Therefore the market prioritizes capital. We need to be prioritizing our well-beings. The leaders are not. wellbeing is not profit in any way.
I think we'll just have to disagree on that one. First off - Well-being is definitely profit for an individual and for groups of people (families, communities, etc. Maybe at some point it stops scaling). Secondly - the capitalist market doesn't prioritize capital - it prioritizes
extracting value from capital - there's an important difference. The reason we see breakdowns today is mainly in two categories: A) a preponderance of maximizing short-term value over long, and B) the breakdown in balance against concentration of ownership.
Computers, smartphones, the internet... All done without profit in mind, by the government.
Haha what? Computers were government funded, but don't be fooled that it wasn't for profit: heavy computers were done
to win a war. If that's not profit, I don't know how to continue...
Counterpoint, why do we need money at all?
It would be cool if we didn't need it - but I don't know of any other system that can so effectively manage deferred trades. Put another way: barter-only really sucks, and there are many reasons we don't do that any more.
We're labor. Another form of capital.
I don't know how to discuss this. Is there a new economic model out there I've missed? This feels almost as extreme as saying "services are another form of goods".
As for policy - talk of "hold companies (or governments) accountable" sounds good, until you ask "how"? How do you make a policy that will "punish the abusive companies" without punishing the individual worse? Look at something like pollution - yeah those companies may emit 70% of the CO2 or whatever. But if you scale that per consumer of their good/service, say "if you pollute this much per customer, you're above the limit" then you'll probably find that anyone with a smaller economy of scale is going to be worse.
I mean, when I grill on charcoal in my yard, I produce way more emissions and particulates per hamburger than your favorite evil burger chain. Should I be banned from doing that? Maybe - I don't know. Should I just have to pay a fee for it, as it's a luxury to be able to grill in my own yard? How do you set the fee?
Ivory-tower philosophizing is great, but when it comes to shoe-leather you'll find there's lot of pitfalls and corner cases.
Regarding armed guards to keep employees in line: I honestly don't even know how to comment on a society where that is possible.
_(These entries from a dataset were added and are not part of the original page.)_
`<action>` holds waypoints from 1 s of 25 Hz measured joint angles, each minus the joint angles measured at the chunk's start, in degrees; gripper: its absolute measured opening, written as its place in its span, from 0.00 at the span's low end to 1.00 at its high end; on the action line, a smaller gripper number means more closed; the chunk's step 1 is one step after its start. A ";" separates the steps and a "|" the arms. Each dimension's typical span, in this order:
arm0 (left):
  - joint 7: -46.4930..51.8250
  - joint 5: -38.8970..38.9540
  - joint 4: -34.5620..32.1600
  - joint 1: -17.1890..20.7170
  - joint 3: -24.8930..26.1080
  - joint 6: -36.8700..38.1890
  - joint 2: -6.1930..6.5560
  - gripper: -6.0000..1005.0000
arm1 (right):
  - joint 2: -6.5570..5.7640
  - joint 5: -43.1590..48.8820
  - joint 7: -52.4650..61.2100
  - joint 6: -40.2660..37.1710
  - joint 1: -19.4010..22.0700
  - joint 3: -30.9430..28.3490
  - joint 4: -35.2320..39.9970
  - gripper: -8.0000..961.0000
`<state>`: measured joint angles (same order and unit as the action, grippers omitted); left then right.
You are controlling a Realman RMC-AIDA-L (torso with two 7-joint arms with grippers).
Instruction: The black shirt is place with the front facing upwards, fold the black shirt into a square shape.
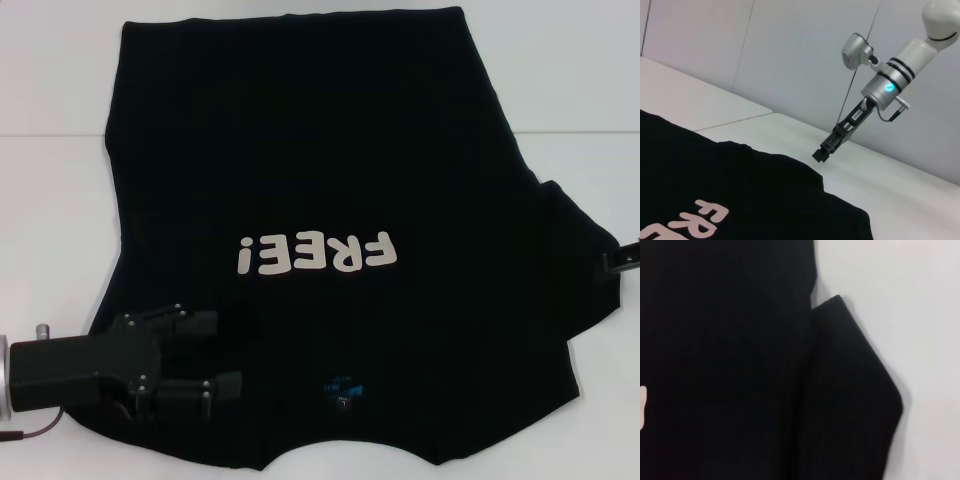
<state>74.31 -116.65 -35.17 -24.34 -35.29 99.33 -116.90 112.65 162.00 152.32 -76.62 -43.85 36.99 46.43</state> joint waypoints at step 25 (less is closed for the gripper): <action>0.23 0.02 0.01 0.04 0.37 -0.28 0.11 0.95 | 0.46 0.15 -0.90 10.14 -3.53 1.71 -10.32 0.98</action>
<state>74.54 -116.63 -35.16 -24.30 -34.92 99.05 -116.80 113.11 162.15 151.42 -66.48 -47.38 38.70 36.12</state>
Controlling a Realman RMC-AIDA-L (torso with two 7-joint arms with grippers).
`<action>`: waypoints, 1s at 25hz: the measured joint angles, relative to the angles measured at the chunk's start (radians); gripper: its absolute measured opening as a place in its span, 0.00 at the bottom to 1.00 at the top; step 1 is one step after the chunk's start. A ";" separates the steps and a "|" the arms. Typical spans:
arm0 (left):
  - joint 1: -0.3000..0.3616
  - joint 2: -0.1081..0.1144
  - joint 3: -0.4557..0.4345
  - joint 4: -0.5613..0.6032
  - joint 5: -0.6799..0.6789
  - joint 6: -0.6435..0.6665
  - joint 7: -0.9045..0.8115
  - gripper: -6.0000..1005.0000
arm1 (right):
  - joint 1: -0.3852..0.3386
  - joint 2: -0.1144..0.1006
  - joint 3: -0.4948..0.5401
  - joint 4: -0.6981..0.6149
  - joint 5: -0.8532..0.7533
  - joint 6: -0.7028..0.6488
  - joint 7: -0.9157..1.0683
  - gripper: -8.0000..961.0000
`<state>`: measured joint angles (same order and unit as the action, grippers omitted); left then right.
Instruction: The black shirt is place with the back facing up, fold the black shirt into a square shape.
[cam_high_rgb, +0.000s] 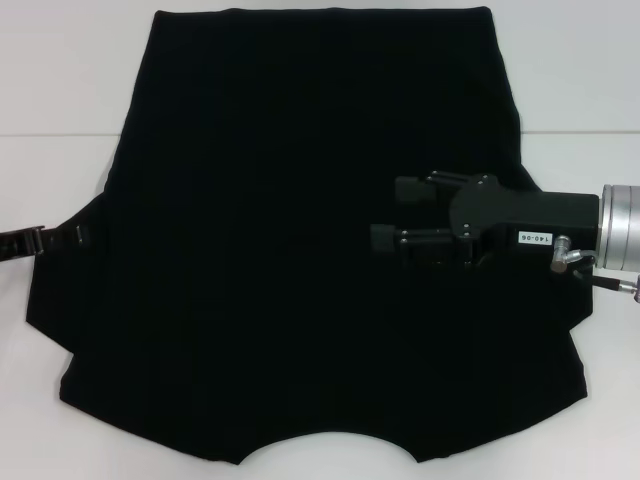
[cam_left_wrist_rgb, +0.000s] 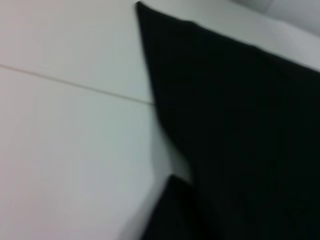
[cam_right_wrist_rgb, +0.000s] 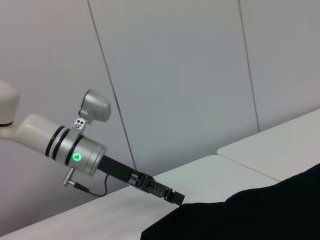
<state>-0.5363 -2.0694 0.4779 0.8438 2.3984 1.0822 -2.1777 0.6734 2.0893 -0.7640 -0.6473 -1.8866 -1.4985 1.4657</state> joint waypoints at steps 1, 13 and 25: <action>-0.001 -0.002 0.016 0.000 0.017 -0.026 -0.014 0.87 | 0.000 0.000 0.000 0.000 0.000 0.000 0.000 0.97; 0.004 -0.014 0.047 -0.015 0.038 -0.135 -0.037 0.87 | 0.000 0.000 0.001 0.000 0.000 0.002 0.001 0.97; 0.009 -0.015 0.047 -0.031 0.050 -0.151 -0.033 0.87 | 0.000 0.000 0.002 0.008 0.000 0.002 0.000 0.97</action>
<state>-0.5276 -2.0847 0.5247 0.8123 2.4485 0.9308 -2.2109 0.6734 2.0892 -0.7623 -0.6391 -1.8867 -1.4965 1.4661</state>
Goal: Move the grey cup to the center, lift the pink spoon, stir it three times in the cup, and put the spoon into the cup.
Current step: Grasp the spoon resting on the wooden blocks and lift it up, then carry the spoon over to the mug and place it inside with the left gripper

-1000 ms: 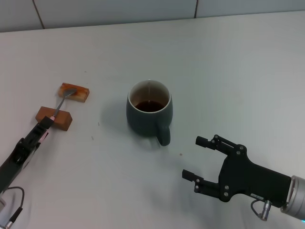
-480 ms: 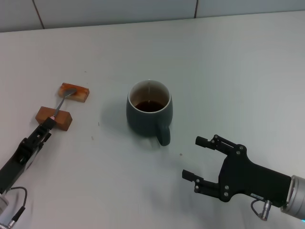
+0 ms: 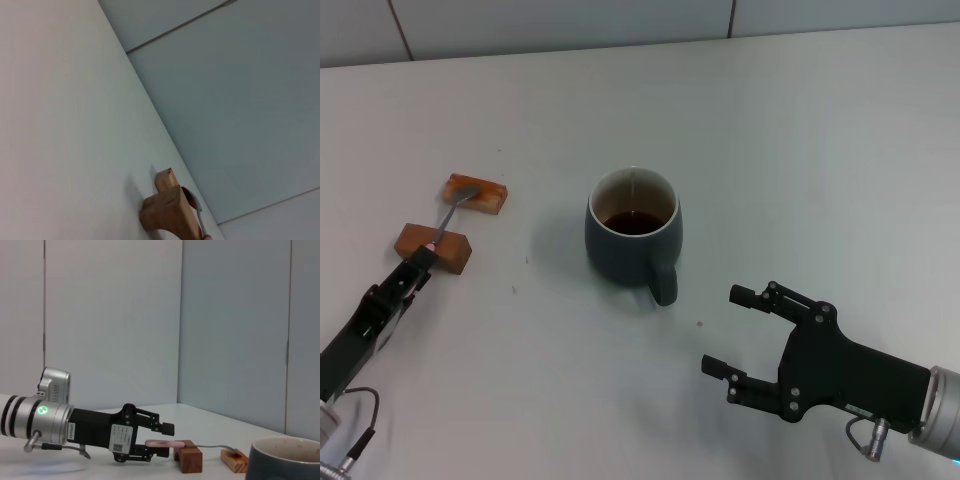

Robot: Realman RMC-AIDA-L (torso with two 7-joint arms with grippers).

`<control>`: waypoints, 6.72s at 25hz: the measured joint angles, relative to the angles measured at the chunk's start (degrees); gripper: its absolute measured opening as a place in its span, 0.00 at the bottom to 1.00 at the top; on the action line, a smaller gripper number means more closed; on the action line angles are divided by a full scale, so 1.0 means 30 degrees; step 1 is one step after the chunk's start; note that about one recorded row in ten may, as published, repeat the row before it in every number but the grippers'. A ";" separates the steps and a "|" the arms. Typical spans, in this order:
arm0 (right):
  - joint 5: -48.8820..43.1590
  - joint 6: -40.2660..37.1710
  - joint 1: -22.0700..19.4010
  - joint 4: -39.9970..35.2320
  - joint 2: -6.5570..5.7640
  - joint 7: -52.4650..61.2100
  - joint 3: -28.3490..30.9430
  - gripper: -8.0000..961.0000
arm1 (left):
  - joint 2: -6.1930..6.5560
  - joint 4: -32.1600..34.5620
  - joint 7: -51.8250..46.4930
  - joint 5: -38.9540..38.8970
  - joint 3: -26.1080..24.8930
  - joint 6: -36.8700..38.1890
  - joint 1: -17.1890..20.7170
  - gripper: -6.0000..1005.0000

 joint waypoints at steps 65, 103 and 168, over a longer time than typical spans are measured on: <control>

I don't even know why people keep working for WalMart to be honest... I can't comprehend a mindset where I would not be willing to sacrifice short term to get out of that cycle. I'd live at home, band together with friends, something, anything, to have a different situation. But you know what? Some people don't have that motivation. "You can lead a horse to water" is a saying for a reason... yeah it doesn't mean you should abuse people, but there's also real cost (social and economic) associated with over-paying for a good or service.
As for "socialisim train" - sort of. Basically my views are that we need systems that have incentives to make you want to help others in addition to yourself, rather than help yourself at the expense of others. But I've been around the sun enough times to know that this isn't something you can enforce - it's something you have to demonstrate and instill in the younger generations. Our culture has gone from the "pull-yourself-up generation", to the "give your kids better than you had generation" to the "keep the awesome stuff I got" generation to the disenfranchised "those guys have everything, what's left for me" generation.
I don't know what generation is next - I'm hoping it's another combo of "pull-yourself-up" plus "give to others" one, not a "you know what, screw this" kind of desperation.